Another official confirmed that she had been detained "for some time" at the detention centre before her death.
After years of denying the existence of the internment camps in Beijing, China in 2019 described the facilities as residential training centres that provide vocational training for Uyghurs, discourage radicalisation and help protect the country from terrorism.
However, several media reports and former detainees have said that those in the camps are detained against their will and subjected to political indoctrination, routinely face rough treatment at the hands of their overseers and endure poor diets and unhygienic conditions in the often overcrowded facilities.
Former detainees have also described being subjected to torture, rape, sterilization, and other abuses while in custody.
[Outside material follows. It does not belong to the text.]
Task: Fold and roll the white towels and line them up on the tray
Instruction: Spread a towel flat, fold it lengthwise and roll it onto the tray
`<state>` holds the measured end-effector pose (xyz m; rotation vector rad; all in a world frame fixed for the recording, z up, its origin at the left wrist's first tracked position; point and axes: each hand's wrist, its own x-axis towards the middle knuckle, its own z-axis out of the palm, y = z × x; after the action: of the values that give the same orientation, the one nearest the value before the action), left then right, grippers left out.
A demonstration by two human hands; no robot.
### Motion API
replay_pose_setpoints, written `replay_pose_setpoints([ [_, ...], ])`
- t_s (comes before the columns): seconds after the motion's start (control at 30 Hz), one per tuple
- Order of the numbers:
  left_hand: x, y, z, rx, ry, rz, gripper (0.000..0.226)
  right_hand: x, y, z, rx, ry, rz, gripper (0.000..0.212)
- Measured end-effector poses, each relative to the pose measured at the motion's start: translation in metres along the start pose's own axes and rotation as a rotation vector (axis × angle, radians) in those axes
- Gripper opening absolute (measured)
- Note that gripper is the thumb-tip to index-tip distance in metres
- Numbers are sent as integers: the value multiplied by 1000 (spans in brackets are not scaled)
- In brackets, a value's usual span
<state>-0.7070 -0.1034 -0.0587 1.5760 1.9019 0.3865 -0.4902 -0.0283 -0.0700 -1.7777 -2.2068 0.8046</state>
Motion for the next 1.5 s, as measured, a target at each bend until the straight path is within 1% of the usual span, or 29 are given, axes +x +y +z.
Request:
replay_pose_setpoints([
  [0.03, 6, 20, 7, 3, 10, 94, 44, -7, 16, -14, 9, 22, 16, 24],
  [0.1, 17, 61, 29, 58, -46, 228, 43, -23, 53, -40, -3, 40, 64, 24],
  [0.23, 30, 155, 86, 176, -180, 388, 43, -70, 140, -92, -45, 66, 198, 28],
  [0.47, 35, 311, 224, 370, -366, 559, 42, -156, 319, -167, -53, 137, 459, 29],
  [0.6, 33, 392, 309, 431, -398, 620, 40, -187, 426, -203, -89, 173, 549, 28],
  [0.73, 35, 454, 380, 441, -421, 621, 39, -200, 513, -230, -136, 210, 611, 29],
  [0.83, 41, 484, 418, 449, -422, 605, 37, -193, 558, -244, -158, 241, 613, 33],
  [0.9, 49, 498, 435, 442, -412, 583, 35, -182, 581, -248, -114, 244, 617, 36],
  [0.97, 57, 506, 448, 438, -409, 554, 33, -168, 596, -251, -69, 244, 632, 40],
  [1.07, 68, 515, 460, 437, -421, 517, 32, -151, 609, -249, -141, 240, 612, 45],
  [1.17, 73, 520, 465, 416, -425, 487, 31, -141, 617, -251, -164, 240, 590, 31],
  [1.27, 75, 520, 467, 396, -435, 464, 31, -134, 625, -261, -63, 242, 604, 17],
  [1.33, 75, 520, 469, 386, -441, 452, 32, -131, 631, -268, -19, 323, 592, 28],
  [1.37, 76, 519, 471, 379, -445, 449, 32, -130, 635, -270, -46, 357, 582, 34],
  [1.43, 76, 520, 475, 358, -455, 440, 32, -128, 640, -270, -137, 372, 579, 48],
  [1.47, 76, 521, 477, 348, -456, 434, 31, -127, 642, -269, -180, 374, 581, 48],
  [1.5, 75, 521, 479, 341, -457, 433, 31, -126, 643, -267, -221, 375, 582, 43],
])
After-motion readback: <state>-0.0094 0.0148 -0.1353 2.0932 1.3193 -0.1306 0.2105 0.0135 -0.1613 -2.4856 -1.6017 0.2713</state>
Meanwhile, Erkin's detention is seen by members of the Uyghur diaspora as part of a bid by China's government to exert leverage over her uncle, Abduweli Ayup, who has sought to protect the Uyghur language through grassroots initiatives in response to policies of cultural assimilation in Xinjiang, reported RFA.
Ayup was sentenced to 18 months in prison for 'illegal fundraising' in 2014 by the Tengritagh district court in Xinjiang's capital Urumqi after being detained for a year, but was released three months later when his partners appealed their cases.
China has been rebuked globally for cracking down on Uyghur Muslims in Xinjiang, with a handful of countries, the latest being Lithuania, terming the human rights abuses on the ethnic minorities as 'genocide'.